Jaringan Sistematis: Delapan Petinggi Imigrasi dalam Pusaran Kasus
Silmy Karim tidak bekerja sendirian. KPK telah memetakan sebuah jaringan yang terstruktur rapi di dalam Direktorat Jenderal Imigrasi. Setidaknya ada delapan orang yang telah ditetapkan sebagai tersangka, menunjukkan bahwa praktik ini dilakukan secara kolektif. Berikut adalah daftar para tersangka dalam lingkaran kasus korupsi ini:
- Silmy Karim (SK) – Mantan Wamen Imipas dan Dirjen Imigrasi.
- Saffar Muhammad Godam (SMG) – Mantan Plt Dirjen Imigrasi.
- Jaya Saputra (JS) – Direktur Izin Tinggal dan Status Keimigrasian.
- Tessar Bayu Setyaji (TBS) – Kasubdit Alih Status Izin Tinggal.
- Bagus Bramantyo (BGS) – Kasubdit di Direktorat Izin Tinggal.
- Ronald Arman Abdullah (RAA) – Mantan Kepala Kantor Imigrasi Jakarta Pusat dan Jakarta Barat.
- Juniadi Sri Priambudi (JSP) – Ketua Tim Alih Status ITAS.
- Gusti Benar – Staf Subdit Izin Tinggal.
Struktur ini menunjukkan bahwa pengaruh koruptif menjalar dari level staf hingga ke puncak pimpinan kementerian, menciptakan iklim birokrasi yang transaksional di sektor yang sangat vital bagi keamanan negara.
Sorotan pada LHKPN: Indikasi Tindak Pidana Pencucian Uang?
Masalah bagi Silmy Karim tidak berhenti di pasal pemerasan dan gratifikasi saja. Tim penyelidik KPK menemukan adanya ketidaksinkronan data harta kekayaan. Salah satu temuan mencolok adalah keberadaan mobil Porsche di rumahnya yang ternyata tidak tercantum dalam Laporan Harta Kekayaan Penyelenggara Negara (LHKPN). Ketidakjujuran dalam melaporkan harta kekayaan ini menjadi pintu masuk bagi KPK untuk menjerat tersangka dengan pasal Tindak Pidana Pencucian Uang (TPPU).
“Kami akan terus melakukan penelusuran aset (asset tracing). Jika ditemukan bukti kuat bahwa aset-aset tersebut berasal dari tindak pidana korupsi yang disamarkan, maka penerapan pasal TPPU adalah sebuah keniscayaan,” tegas pihak KPK. Hal ini dilakukan untuk memulihkan kerugian negara serta memberikan efek jera melalui perampasan aset (asset recovery) secara maksimal.
Dampak Terhadap Integritas Institusi Imigrasi
Tertangkapnya jajaran elit imigrasi ini memberikan pukulan telak bagi upaya reformasi birokrasi di Indonesia. Imigrasi, yang seharusnya menjadi garda terdepan dalam menjaga kedaulatan wilayah, justru menjadi lahan basah bagi praktik pemerasan.

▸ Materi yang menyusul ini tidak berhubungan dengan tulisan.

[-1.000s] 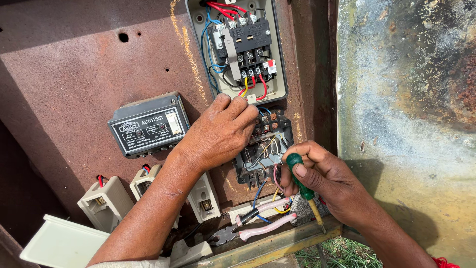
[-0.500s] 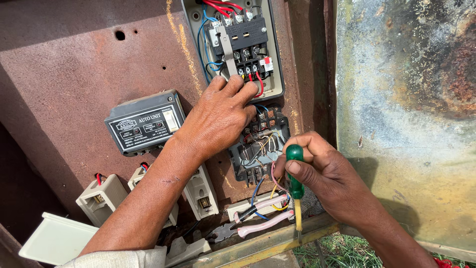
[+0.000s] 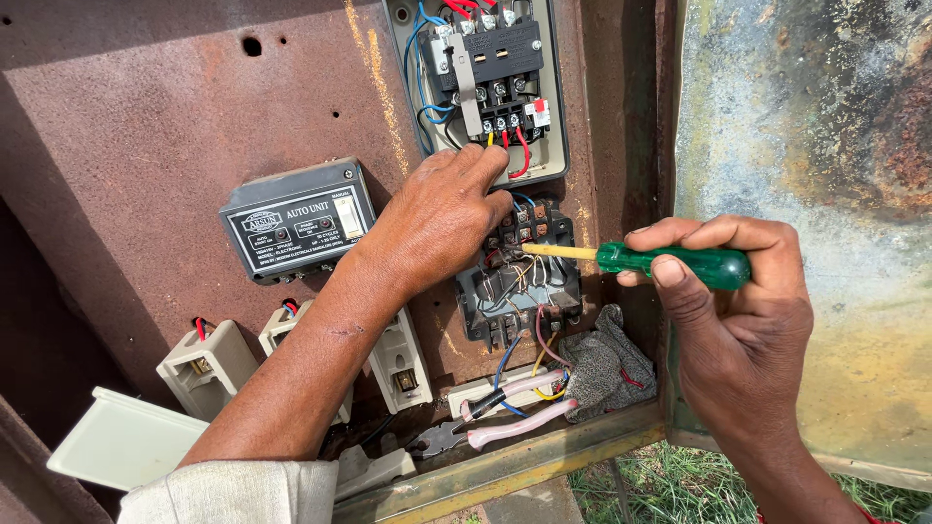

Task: The person repairs an electrical box by tightening screws with a screwdriver and cutting or stripping wires using pliers.

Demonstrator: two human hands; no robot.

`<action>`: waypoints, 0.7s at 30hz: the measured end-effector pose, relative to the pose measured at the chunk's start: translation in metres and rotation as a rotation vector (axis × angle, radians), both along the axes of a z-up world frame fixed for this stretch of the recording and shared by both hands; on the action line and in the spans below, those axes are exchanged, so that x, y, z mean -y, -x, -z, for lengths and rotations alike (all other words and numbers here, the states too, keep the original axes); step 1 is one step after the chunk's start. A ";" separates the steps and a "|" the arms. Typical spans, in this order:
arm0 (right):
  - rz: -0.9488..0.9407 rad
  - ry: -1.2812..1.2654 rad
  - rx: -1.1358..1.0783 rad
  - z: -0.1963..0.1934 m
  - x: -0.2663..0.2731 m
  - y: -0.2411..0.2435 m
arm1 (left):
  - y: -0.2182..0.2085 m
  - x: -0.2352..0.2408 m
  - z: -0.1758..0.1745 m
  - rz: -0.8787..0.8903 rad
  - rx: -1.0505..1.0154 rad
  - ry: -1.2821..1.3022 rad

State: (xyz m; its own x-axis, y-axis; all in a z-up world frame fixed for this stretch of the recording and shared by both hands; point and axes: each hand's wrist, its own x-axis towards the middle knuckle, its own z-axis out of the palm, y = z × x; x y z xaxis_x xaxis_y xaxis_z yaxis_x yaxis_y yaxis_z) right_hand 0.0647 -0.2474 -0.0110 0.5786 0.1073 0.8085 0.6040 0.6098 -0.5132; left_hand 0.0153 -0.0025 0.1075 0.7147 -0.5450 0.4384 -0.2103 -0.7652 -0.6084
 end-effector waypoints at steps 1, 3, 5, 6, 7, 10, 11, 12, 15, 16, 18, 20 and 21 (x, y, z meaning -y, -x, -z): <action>0.021 0.009 0.000 0.001 -0.002 -0.001 | 0.000 0.000 0.000 -0.005 -0.011 0.015; 0.034 0.002 0.023 0.003 -0.001 0.000 | 0.001 0.000 0.000 -0.015 -0.033 0.043; 0.033 -0.023 0.053 0.002 0.001 0.001 | 0.000 -0.001 0.000 0.003 -0.019 0.045; 0.041 -0.033 0.061 0.001 0.001 0.003 | 0.000 -0.001 0.001 0.011 -0.013 0.047; 0.067 -0.037 0.053 0.000 0.002 0.005 | 0.000 -0.001 0.001 0.011 -0.012 0.046; 0.107 -0.039 0.016 -0.003 -0.003 0.010 | 0.000 -0.003 0.003 0.010 -0.010 0.049; 0.117 -0.040 0.004 -0.003 -0.004 0.010 | -0.001 -0.003 0.003 0.012 -0.005 0.054; 0.115 -0.059 -0.007 -0.004 -0.005 0.011 | -0.001 -0.002 0.003 0.014 -0.001 0.059; 0.116 -0.112 -0.023 -0.003 -0.009 0.010 | -0.001 -0.002 0.003 0.028 -0.007 0.077; 0.117 -0.128 -0.019 -0.002 -0.011 0.010 | -0.001 -0.002 0.002 0.016 -0.013 0.074; 0.118 -0.147 -0.021 -0.001 -0.012 0.009 | -0.001 -0.002 0.002 -0.008 -0.025 0.068; 0.116 -0.157 -0.031 -0.001 -0.013 0.008 | -0.002 -0.002 0.001 0.001 -0.010 0.050; 0.113 -0.162 -0.037 -0.001 -0.013 0.008 | -0.002 -0.002 0.001 0.004 -0.003 0.042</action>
State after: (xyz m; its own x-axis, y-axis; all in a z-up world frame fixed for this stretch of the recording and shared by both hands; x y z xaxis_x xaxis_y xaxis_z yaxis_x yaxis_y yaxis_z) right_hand 0.0565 -0.2342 -0.0105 0.6095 -0.0898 0.7876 0.6559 0.6152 -0.4374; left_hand 0.0169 -0.0007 0.1061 0.7138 -0.5291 0.4588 -0.2157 -0.7893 -0.5748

Skandal ini menjadi pengingat keras bahwa pengawasan internal di kementerian harus diperketat guna mencegah terulangnya kejadian serupa di masa depan.

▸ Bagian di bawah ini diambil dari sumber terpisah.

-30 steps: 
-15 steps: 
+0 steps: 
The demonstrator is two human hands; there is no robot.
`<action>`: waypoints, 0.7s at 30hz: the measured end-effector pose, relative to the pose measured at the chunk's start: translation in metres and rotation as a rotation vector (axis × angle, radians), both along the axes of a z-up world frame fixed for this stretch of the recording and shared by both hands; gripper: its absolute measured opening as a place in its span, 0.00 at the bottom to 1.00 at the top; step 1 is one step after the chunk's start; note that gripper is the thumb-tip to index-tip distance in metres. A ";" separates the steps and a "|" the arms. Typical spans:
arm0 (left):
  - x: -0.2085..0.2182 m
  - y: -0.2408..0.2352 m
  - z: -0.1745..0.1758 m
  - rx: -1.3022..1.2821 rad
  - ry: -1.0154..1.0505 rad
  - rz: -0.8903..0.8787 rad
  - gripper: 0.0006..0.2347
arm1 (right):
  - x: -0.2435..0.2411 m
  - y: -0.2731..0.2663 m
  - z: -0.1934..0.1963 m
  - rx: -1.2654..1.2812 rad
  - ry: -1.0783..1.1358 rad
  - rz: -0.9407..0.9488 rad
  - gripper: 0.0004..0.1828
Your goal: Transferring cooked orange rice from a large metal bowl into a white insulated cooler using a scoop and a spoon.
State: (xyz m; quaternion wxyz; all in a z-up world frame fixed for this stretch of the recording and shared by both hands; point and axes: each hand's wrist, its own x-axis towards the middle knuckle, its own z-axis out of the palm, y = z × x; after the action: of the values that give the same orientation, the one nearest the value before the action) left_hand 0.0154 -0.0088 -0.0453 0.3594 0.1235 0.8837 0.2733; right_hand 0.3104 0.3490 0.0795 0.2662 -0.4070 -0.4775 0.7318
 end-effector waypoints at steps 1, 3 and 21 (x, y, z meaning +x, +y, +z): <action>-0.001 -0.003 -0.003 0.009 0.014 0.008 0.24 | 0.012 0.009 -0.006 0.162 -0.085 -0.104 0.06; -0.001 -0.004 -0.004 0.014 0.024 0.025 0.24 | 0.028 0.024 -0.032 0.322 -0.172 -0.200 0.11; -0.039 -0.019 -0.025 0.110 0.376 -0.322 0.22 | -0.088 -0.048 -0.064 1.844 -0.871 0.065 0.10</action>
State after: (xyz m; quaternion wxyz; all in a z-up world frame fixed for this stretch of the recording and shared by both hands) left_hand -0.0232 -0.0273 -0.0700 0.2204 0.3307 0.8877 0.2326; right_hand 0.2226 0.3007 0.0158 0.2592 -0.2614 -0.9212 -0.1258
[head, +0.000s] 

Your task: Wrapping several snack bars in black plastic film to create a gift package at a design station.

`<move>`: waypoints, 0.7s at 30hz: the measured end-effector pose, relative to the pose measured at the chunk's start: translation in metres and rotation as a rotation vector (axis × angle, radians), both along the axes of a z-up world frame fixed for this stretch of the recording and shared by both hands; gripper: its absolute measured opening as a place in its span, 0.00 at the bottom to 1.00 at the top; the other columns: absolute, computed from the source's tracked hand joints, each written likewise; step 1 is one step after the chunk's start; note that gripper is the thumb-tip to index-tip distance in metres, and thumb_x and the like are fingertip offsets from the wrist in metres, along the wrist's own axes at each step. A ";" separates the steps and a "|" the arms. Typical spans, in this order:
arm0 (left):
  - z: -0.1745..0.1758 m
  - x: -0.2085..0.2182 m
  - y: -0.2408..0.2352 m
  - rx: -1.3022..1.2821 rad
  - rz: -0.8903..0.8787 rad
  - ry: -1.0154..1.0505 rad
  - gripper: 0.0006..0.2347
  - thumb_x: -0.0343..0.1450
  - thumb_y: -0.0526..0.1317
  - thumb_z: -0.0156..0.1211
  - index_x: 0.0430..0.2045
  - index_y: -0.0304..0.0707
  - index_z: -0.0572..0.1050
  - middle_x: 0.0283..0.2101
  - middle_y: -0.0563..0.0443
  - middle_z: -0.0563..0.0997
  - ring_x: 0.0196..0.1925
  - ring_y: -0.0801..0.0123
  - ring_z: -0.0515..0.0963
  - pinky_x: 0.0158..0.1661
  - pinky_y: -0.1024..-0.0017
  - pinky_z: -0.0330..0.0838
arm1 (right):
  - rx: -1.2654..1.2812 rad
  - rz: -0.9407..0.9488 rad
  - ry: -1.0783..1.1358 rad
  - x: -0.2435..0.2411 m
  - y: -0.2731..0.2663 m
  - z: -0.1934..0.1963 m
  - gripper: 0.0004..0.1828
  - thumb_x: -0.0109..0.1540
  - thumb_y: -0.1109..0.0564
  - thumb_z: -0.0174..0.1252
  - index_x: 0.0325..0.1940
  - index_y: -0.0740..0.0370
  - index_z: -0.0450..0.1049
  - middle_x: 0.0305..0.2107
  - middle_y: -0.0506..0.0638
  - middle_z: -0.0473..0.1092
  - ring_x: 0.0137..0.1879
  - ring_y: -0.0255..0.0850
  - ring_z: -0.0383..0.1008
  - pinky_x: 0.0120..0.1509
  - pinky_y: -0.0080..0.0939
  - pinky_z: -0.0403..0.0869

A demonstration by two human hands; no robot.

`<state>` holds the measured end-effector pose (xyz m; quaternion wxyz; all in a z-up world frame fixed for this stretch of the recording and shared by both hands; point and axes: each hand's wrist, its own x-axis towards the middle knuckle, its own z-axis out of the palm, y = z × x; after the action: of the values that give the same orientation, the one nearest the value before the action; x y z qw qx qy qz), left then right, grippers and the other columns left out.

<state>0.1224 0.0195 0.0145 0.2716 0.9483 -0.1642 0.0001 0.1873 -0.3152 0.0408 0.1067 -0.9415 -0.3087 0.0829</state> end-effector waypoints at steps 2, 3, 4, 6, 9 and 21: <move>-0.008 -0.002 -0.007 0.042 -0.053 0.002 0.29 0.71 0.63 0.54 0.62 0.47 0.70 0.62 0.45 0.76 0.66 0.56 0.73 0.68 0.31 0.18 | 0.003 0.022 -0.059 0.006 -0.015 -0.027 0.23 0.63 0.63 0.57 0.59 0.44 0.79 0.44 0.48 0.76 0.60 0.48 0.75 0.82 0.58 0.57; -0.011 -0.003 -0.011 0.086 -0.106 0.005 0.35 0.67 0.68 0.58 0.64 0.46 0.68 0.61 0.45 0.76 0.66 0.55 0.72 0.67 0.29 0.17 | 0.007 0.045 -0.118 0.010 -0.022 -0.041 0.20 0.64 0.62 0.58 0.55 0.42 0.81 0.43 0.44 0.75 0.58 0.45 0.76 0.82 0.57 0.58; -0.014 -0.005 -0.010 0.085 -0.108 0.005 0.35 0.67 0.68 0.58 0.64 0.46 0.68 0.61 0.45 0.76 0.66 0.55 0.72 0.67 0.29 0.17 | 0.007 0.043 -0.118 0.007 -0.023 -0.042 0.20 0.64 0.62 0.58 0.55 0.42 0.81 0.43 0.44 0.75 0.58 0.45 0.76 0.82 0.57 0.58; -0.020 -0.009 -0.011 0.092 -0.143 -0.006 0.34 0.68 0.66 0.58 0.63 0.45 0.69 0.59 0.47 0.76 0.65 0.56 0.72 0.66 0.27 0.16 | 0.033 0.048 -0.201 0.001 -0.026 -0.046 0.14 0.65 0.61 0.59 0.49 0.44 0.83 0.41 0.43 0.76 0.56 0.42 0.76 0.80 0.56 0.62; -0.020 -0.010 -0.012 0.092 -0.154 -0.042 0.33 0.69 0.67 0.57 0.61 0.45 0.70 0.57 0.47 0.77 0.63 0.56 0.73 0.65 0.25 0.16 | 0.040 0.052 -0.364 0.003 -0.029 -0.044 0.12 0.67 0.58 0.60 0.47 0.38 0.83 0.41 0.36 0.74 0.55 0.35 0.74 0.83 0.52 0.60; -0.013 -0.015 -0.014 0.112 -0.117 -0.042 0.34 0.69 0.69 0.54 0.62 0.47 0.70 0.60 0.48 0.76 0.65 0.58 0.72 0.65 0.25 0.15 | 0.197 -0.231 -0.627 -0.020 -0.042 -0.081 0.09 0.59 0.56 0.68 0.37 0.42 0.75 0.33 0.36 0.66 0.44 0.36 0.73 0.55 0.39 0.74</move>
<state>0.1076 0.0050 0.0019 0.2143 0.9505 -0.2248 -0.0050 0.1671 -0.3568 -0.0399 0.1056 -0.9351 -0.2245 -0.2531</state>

Publik kini menanti langkah tegas selanjutnya dari pengadilan tipikor. Dengan banyaknya barang bukti yang disita dan jaringan tersangka yang luas, kasus ini diprediksi akan menjadi salah satu kasus besar yang akan membongkar sisi gelap pengelolaan izin tinggal di tanah air. WartaLog akan terus mengawal perkembangan kasus ini hingga tuntas demi tegaknya transparansi dan keadilan.